映画『告白』感想

冒頭から、
終始圧巻である。

映画監督・中島哲也
どういうサイクルでその映像や緊張感(『間』というもの)が生みだされているのか。この人は、「見る者に刺激を与える」という映像作家の属性を極めており、我々が映画というフォーマットにおいて体験しうる心の振幅の尺度を益々拡大せしめようと果敢に挑んでくる。
一冊の小説はもうひとつの別の人生を追体験することができる、と昔の人は言ったか言わなかったかは個々人で検索していただくとして、
人々が背負った業や情念といった理不尽なものや、不可解でありながら不可避な状況を現出してみせる描写力に長けている。

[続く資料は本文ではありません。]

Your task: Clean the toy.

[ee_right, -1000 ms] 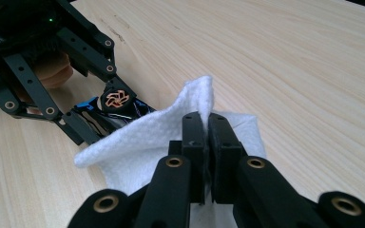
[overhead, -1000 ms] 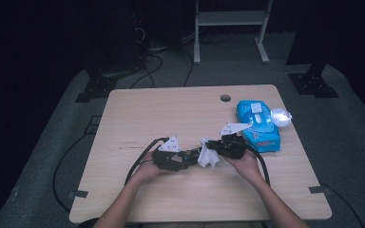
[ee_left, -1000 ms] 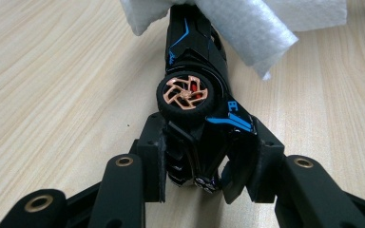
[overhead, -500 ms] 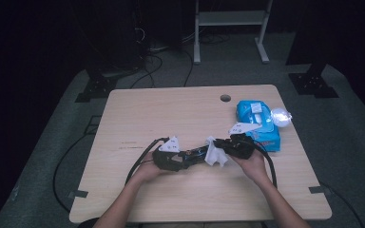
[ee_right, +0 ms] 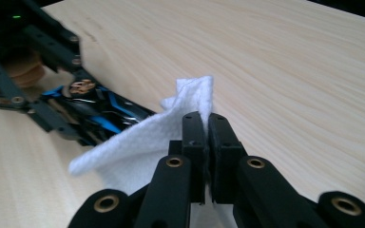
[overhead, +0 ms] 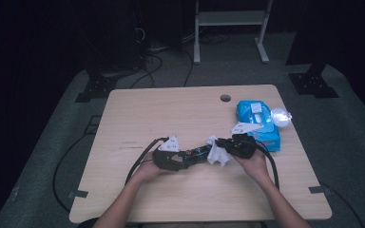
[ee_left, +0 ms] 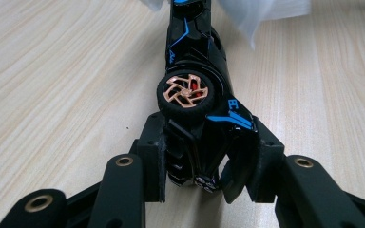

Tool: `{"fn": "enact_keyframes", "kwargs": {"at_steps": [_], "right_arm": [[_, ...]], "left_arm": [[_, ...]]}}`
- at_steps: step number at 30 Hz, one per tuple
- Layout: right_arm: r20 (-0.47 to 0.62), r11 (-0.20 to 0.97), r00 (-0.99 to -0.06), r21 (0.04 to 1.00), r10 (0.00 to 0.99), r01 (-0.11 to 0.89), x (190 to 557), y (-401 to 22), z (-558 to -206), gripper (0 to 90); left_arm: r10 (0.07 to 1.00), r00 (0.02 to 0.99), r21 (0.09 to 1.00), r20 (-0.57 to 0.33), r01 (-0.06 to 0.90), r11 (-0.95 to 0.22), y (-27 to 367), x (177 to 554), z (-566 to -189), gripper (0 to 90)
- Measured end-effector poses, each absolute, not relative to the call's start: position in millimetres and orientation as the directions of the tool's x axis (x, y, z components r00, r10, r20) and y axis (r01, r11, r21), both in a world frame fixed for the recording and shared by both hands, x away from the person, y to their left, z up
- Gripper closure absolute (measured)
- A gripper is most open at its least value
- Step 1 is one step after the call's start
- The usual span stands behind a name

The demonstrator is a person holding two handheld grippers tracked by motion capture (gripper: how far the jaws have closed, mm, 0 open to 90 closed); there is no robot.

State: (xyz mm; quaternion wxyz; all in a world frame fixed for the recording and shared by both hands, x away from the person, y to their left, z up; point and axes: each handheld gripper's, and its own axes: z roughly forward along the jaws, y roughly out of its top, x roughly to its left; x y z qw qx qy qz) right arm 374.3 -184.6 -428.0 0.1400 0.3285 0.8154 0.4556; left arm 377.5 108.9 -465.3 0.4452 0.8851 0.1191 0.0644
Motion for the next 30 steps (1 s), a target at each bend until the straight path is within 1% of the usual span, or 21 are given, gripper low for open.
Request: {"fn": "enact_keyframes", "kwargs": {"at_steps": [3,6,10,14,17,18,20,22,23,30], "right_arm": [[0.047,0.379,-0.73,0.831,0.681,0.407,373.8,-189.3,-425.9,86.0],[0.059,0.369,-0.73,0.833,0.681,0.411,373.6,-188.9,-425.5,86.0],[0.069,0.363,-0.743,0.84,0.666,0.404,372.0,-182.3,-425.0,86.0],[0.05,0.388,-0.754,0.834,0.655,0.392,371.7,-177.3,-427.2,86.0],[0.021,0.395,-0.719,0.824,0.695,0.406,375.6,-188.9,-427.1,85.9],[0.021,0.395,-0.719,0.824,0.695,0.406,375.6,-188.9,-427.1,85.9],[0.042,0.371,-0.701,0.825,0.712,0.426,376.4,-201.6,-427.7,85.9],[0.041,0.364,-0.701,0.832,0.712,0.419,376.0,-203.5,-427.6,85.9],[0.063,0.357,-0.712,0.832,0.699,0.424,375.0,-202.0,-426.9,85.9],[0.051,0.384,-0.74,0.83,0.67,0.405,372.1,-182.2,-428.8,86.0]], "left_arm": [[0.27,0.963,0.805,0.001,0.16,-0.572,109.3,377.8,-465.6,58.1],[0.272,0.962,0.807,-0.003,0.163,-0.568,109.4,378.4,-466.1,58.1],[0.271,0.962,0.807,-0.002,0.162,-0.568,109.4,378.5,-466.1,58.1],[0.271,0.963,0.807,-0.003,0.162,-0.568,109.6,378.5,-466.1,58.1],[0.27,0.963,0.805,-0.001,0.161,-0.571,109.4,378.1,-465.8,58.1],[0.269,0.963,0.804,0.0,0.16,-0.572,109.6,378.1,-465.7,58.1],[0.268,0.964,0.803,0.001,0.159,-0.575,109.8,378.2,-465.5,58.1],[0.268,0.963,0.804,0.001,0.159,-0.573,110.0,378.5,-465.8,58.1],[0.268,0.964,0.803,0.0,0.159,-0.574,110.3,378.9,-465.8,58.1],[0.272,0.962,0.801,0.0,0.163,-0.575,110.4,378.9,-465.8,58.0]]}}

これは少年法問題や命の重さについて、あるいは復讐というテーマを扱った作品ではあるが、それはひとつの手段でしかない(原作は未読)。やはり本作の底辺には、人生は各人に固有のものであり、それぞれの事象の意味はその人にとっての意味しかもちえない、語弊はあるかもしれないが「人と人とは分かりあえない」という同時代的な問題としての“境界性”が浮き上がってくる。
分かりあえないと分かりきっていても、分かち合うことを強要されるのが生きるということの一側面かもしれない。
予備知識は耳目にないが、これほどまでに素晴らしいエンターテイナメント映画は世界でも類を見ないのではないか。